● WHAT THE TASK REQUIRES
Your answer should be the exact lines of the data below from the one containing "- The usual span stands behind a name" through the one containing "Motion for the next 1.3"; please include nothing else.

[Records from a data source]
◇ ◇ ◇
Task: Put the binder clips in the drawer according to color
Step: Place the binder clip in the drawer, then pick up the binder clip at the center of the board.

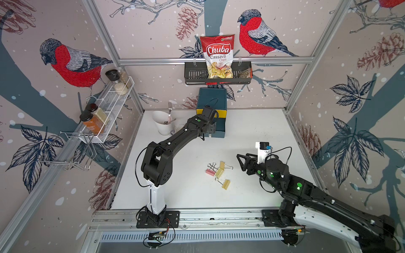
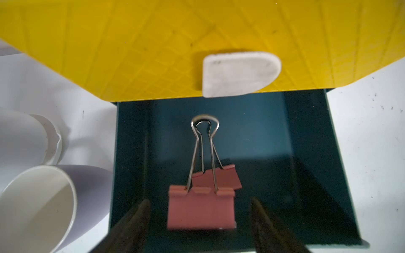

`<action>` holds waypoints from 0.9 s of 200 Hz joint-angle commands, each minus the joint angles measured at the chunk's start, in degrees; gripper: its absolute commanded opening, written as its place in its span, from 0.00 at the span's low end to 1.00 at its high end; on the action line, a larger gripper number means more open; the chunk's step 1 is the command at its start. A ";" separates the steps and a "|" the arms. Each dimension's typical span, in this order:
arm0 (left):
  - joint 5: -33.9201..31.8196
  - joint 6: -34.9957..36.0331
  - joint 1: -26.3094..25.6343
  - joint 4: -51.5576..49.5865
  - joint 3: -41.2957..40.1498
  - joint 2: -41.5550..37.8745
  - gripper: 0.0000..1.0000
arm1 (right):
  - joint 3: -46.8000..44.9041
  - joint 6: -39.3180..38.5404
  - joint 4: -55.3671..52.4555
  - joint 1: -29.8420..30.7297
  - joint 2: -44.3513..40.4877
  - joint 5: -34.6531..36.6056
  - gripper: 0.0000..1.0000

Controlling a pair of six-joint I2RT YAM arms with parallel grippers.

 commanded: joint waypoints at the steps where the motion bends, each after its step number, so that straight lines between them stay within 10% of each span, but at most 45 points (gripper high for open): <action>1: -1.20 -1.17 -0.59 -0.13 -0.65 -3.37 0.83 | -0.20 0.14 1.57 0.13 0.10 0.34 0.70; 108: 8.00 -9.39 -17.45 3.38 -37.64 -28.26 0.79 | -0.87 -0.20 0.74 0.13 -1.22 0.61 0.71; 180: 3.88 -10.90 -23.46 3.62 -47.37 -24.57 0.73 | -0.82 0.71 1.35 0.12 -1.62 -0.40 0.72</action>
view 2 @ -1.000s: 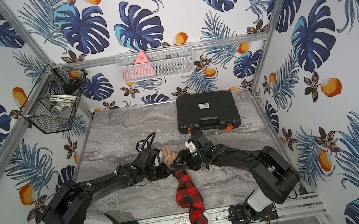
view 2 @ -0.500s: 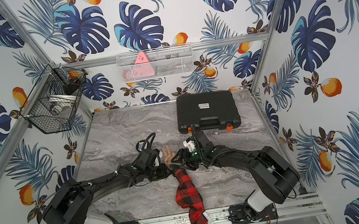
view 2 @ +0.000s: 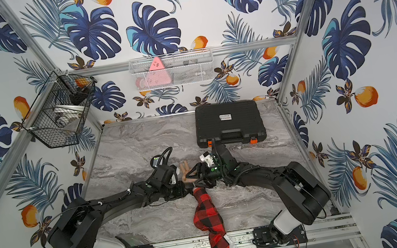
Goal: Take off the watch
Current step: Untie the watch from the hand.
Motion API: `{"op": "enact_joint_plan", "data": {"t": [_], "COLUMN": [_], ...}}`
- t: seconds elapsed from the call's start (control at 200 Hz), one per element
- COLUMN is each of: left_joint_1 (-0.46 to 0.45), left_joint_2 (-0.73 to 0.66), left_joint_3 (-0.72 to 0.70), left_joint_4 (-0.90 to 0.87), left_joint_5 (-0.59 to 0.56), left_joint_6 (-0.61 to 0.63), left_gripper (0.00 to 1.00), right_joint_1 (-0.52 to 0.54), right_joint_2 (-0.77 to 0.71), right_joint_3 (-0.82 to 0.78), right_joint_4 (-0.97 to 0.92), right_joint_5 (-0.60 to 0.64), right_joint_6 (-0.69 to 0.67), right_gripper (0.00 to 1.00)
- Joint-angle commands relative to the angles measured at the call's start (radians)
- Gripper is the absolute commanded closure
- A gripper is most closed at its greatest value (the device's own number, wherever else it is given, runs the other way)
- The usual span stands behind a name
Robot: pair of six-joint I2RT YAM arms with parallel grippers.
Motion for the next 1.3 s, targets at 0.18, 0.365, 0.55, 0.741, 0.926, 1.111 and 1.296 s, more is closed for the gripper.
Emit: {"op": "enact_joint_plan", "data": {"t": [0.18, 0.365, 0.55, 0.741, 0.926, 1.111, 1.296], "left_joint_1": [0.0, 0.001, 0.0, -0.009, -0.083, -0.128, -0.142], "left_joint_2": [-0.01, -0.067, -0.147, -0.181, -0.226, -0.218, -0.206], "left_joint_3": [0.019, 0.062, 0.109, 0.137, 0.109, 0.101, 0.073], "left_joint_4": [-0.002, -0.132, -0.209, -0.185, -0.08, -0.079, -0.025], "left_joint_5": [0.001, -0.087, -0.137, -0.151, -0.172, -0.156, -0.195], "left_joint_6": [0.011, 0.121, 0.306, 0.463, 0.632, 0.761, 0.804], "left_gripper": [0.69, 0.64, 0.54, 0.5, 0.48, 0.43, 0.43], "right_joint_1": [-0.001, -0.019, -0.05, -0.088, -0.103, -0.11, -0.115], "right_joint_2": [0.007, -0.055, -0.094, -0.112, -0.115, -0.125, -0.137], "right_joint_3": [0.002, 0.082, 0.138, 0.12, 0.116, 0.117, 0.105], "right_joint_4": [0.068, -0.318, -0.505, -0.494, -0.488, -0.508, -0.506], "right_joint_5": [-0.03, 0.144, 0.251, 0.231, 0.212, 0.212, 0.211], "right_joint_6": [0.034, -0.178, -0.297, -0.293, -0.293, -0.309, -0.306], "right_gripper": [0.3, 0.3, 0.29, 0.29, 0.29, 0.29, 0.29]}}
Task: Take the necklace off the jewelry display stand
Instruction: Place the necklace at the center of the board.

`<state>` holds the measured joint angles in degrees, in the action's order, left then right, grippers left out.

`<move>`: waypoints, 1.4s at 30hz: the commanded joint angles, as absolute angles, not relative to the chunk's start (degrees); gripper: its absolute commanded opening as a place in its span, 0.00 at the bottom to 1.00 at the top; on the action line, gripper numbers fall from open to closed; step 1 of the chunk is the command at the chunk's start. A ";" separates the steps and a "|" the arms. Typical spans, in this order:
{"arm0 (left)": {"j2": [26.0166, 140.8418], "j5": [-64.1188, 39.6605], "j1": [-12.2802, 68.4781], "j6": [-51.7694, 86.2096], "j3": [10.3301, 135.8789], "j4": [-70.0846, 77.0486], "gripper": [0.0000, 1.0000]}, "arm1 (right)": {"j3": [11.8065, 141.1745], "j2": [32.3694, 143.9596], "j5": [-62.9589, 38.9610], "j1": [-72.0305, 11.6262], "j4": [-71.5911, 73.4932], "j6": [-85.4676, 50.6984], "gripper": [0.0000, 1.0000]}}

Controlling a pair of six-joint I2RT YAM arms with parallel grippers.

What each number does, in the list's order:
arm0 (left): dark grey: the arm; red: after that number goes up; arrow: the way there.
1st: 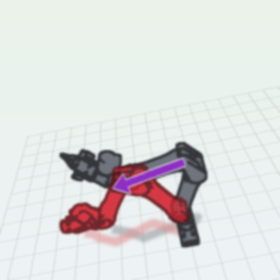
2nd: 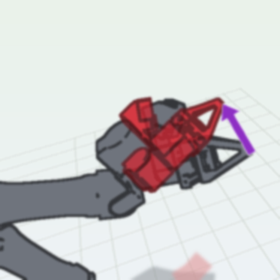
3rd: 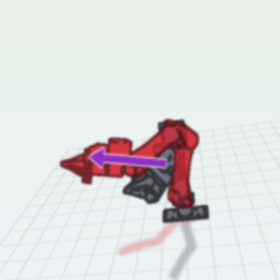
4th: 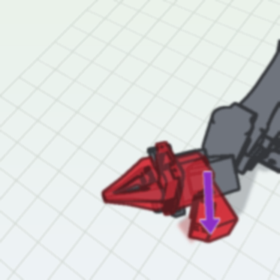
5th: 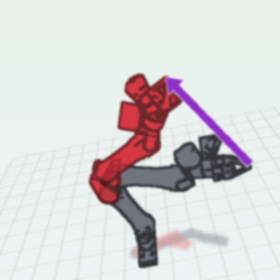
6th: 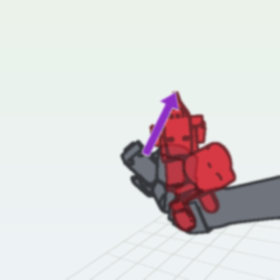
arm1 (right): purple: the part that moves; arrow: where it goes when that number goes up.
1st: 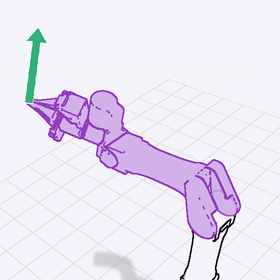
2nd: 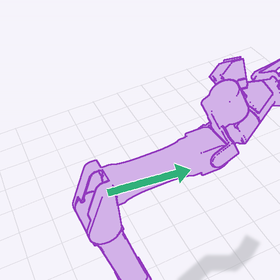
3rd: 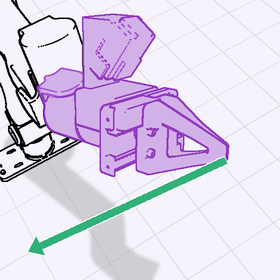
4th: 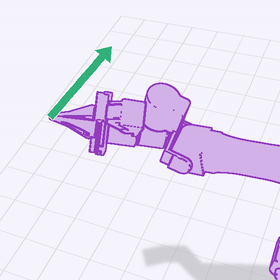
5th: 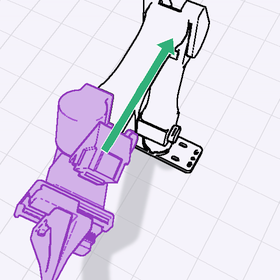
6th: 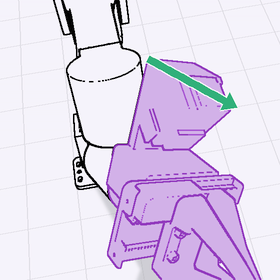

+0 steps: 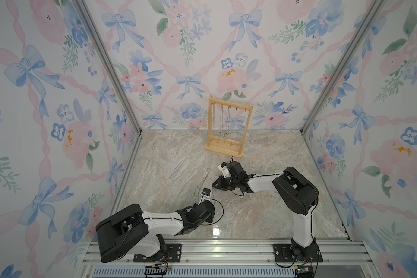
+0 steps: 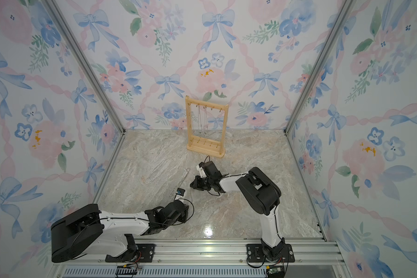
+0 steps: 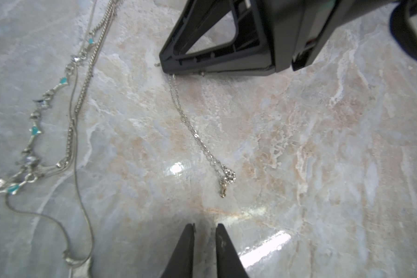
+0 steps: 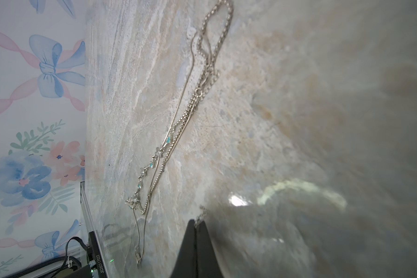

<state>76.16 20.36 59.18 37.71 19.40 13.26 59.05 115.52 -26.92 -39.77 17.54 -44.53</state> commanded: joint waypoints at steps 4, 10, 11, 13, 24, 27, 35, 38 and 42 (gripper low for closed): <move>75.68 20.83 58.36 36.68 23.99 10.11 0.28 | 57.49 116.72 -26.36 -38.75 18.53 -43.77 0.00; 80.46 20.85 58.09 34.62 29.95 10.36 0.31 | 57.30 116.89 -26.54 -38.42 18.85 -43.79 0.01; 81.55 21.20 58.01 34.22 30.57 10.46 0.31 | 57.30 116.89 -26.63 -38.34 18.90 -43.77 0.01; 84.65 21.11 57.18 33.80 31.64 10.89 0.30 | 57.17 117.09 -26.76 -38.16 19.11 -43.98 0.01; 88.75 22.07 56.24 33.48 30.69 12.75 0.27 | 56.82 117.51 -27.86 -37.61 20.29 -44.58 0.03; 89.12 22.22 56.15 33.27 30.26 12.74 0.27 | 56.78 117.60 -28.03 -37.58 20.33 -44.56 0.03; 90.54 23.12 55.72 32.93 29.00 12.86 0.26 | 56.82 117.71 -28.23 -37.53 20.48 -44.65 0.03; 91.25 22.12 55.71 33.12 28.75 13.01 0.26 | 56.77 117.69 -28.22 -37.53 20.47 -44.65 0.03; 91.48 21.17 55.80 33.27 27.74 12.92 0.23 | 56.51 117.52 -28.21 -37.45 20.80 -44.74 0.03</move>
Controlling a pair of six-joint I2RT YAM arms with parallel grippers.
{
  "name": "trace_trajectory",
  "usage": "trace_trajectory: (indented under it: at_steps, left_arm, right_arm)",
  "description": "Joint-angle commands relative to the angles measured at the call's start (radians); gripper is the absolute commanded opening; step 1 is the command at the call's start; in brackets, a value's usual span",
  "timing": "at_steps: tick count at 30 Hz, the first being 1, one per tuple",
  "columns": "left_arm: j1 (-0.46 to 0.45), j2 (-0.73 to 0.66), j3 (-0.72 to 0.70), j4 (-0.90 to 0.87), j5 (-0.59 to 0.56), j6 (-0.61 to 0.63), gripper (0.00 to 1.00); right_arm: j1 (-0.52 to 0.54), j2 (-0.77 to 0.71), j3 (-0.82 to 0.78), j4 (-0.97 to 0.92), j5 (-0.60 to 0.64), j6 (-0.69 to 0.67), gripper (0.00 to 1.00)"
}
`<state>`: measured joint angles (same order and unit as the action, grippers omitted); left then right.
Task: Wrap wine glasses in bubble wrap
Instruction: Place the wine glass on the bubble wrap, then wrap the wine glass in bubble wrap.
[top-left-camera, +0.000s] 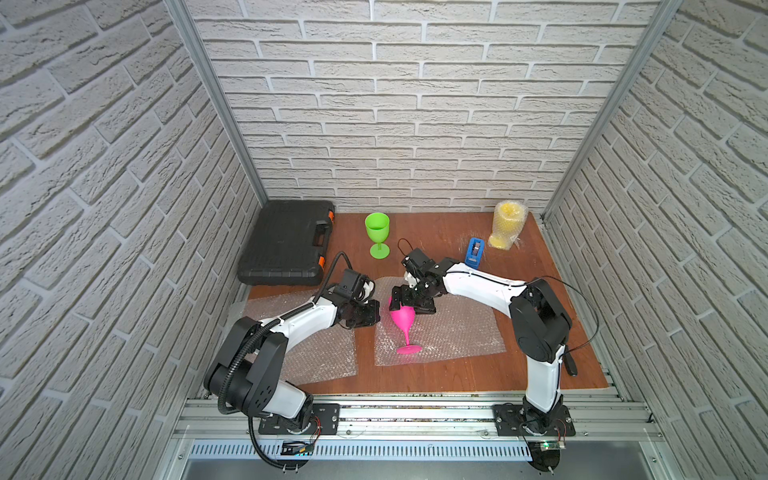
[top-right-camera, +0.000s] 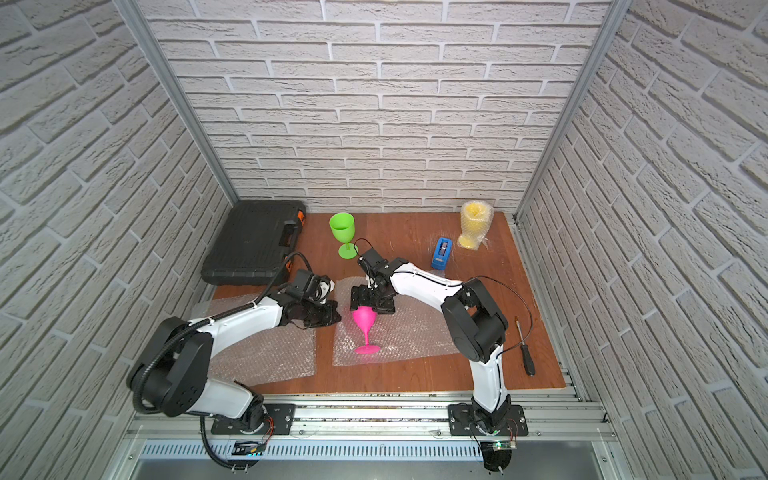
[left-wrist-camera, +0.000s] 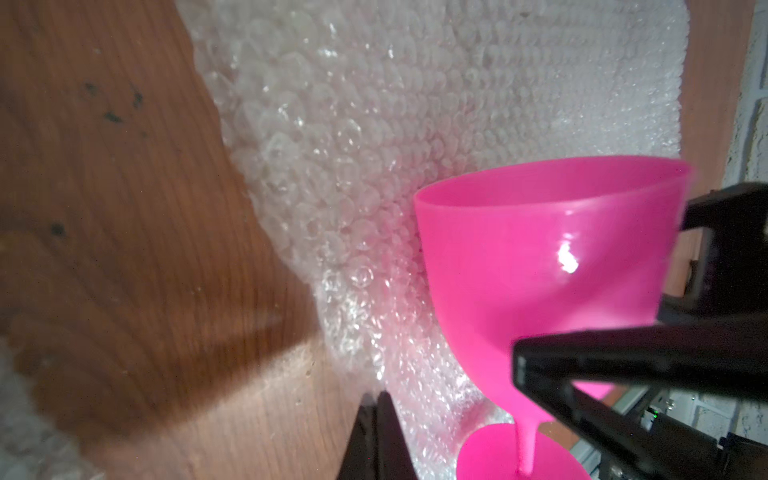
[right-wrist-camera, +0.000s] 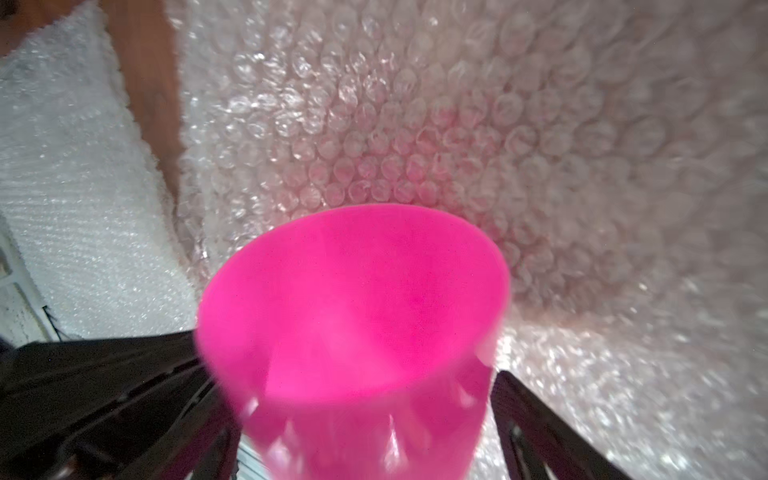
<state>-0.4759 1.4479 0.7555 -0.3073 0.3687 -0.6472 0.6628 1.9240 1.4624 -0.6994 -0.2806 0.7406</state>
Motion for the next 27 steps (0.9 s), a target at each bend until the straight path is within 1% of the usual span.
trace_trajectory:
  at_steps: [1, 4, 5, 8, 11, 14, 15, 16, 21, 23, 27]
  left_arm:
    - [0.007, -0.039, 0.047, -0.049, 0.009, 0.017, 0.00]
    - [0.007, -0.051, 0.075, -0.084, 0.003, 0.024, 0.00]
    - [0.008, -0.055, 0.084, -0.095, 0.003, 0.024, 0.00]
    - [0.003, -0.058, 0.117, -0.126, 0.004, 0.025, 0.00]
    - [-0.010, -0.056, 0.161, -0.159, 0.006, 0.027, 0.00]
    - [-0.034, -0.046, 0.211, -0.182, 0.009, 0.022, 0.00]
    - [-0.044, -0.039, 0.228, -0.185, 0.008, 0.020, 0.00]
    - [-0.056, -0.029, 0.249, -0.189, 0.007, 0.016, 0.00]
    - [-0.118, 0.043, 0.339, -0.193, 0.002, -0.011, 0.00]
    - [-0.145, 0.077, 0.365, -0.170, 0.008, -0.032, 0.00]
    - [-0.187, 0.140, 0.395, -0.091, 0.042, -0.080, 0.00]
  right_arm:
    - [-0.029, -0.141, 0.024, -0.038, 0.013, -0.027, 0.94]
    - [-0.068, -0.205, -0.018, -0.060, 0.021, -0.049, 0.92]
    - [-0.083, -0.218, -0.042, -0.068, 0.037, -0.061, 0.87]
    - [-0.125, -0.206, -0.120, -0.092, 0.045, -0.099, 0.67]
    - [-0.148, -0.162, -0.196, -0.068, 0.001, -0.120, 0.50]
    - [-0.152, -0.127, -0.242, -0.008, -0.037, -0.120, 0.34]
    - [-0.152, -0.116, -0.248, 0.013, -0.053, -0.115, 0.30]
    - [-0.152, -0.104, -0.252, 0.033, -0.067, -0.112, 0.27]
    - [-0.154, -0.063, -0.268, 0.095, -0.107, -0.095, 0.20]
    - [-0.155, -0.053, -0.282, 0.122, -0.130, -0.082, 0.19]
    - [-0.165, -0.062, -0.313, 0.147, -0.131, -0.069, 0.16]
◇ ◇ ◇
● ANSWER SPACE
- The usual span stands behind a name
Robot: pair of six-joint I2RT YAM arms with parallel grippers.
Motion for the next 1.3 s, targets at 0.18, 0.365, 0.55, 0.741, 0.926, 1.111 and 1.296 s, more is closed for the gripper.

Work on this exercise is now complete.